■ Work instructions ■
Filter the listing down to the lines containing the word "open".

*** Provided data

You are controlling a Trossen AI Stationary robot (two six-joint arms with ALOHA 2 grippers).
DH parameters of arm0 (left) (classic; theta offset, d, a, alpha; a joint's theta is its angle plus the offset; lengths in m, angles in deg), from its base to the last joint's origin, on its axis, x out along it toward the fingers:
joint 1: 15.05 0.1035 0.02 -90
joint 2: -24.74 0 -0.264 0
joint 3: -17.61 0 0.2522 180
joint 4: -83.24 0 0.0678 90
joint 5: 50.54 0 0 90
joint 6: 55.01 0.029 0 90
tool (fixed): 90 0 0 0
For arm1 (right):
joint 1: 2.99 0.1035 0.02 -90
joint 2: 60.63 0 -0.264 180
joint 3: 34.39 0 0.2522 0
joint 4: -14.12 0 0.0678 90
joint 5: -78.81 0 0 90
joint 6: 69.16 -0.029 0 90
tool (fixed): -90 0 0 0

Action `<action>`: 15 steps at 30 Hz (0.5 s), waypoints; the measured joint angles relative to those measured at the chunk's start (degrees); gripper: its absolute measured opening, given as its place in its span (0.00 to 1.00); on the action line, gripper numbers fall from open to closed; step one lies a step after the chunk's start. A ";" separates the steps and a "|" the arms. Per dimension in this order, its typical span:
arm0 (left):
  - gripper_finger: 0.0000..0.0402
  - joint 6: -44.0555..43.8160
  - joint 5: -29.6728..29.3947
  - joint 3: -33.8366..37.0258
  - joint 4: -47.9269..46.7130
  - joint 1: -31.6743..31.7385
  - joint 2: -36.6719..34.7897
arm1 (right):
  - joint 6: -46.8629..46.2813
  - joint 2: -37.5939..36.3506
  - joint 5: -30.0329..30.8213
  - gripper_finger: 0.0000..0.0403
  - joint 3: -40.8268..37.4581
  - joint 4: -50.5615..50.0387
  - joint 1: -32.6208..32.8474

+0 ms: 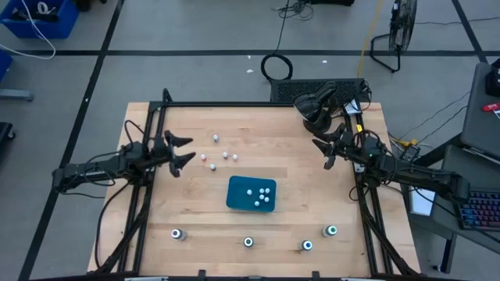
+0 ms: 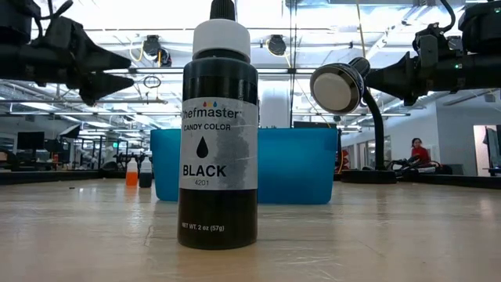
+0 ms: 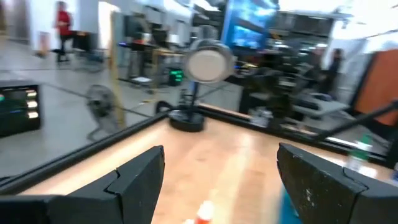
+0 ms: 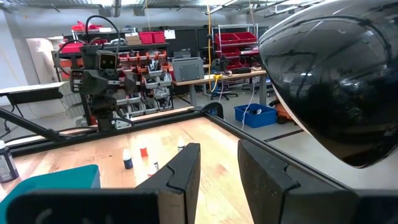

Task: Pick & Place food coloring
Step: Put the orange food coloring bottle into the blue bin

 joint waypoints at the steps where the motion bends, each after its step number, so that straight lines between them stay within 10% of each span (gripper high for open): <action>1: 0.76 0.00 -1.23 0.00 0.39 0.00 0.26 | 0.00 0.02 0.00 0.25 0.00 -0.01 0.00; 9: 0.76 -6.92 -4.80 -3.44 1.14 0.04 5.63 | 0.00 0.02 0.00 0.25 0.00 -0.01 0.00; 15: 0.76 -9.14 -12.15 -17.75 -19.87 0.04 17.37 | 0.00 0.02 0.00 0.25 0.00 -0.01 0.00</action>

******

■ Solution to this problem ■
Action `<action>`: 15 steps at 30 Hz (0.5 s), waypoints; the measured joint angles relative to those measured at the chunk's start (degrees); gripper: its absolute measured opening, given as its place in its span (0.00 to 1.00); on the action line, gripper numbers fall from open to closed; step one lies a step after the chunk's start. A ";" separates the steps and a "|" the arms. Per dimension in this order, its typical span:
 joint waypoints at the steps where the motion bends, each after its step number, so that straight lines between them stay within 10% of each span (gripper high for open): <action>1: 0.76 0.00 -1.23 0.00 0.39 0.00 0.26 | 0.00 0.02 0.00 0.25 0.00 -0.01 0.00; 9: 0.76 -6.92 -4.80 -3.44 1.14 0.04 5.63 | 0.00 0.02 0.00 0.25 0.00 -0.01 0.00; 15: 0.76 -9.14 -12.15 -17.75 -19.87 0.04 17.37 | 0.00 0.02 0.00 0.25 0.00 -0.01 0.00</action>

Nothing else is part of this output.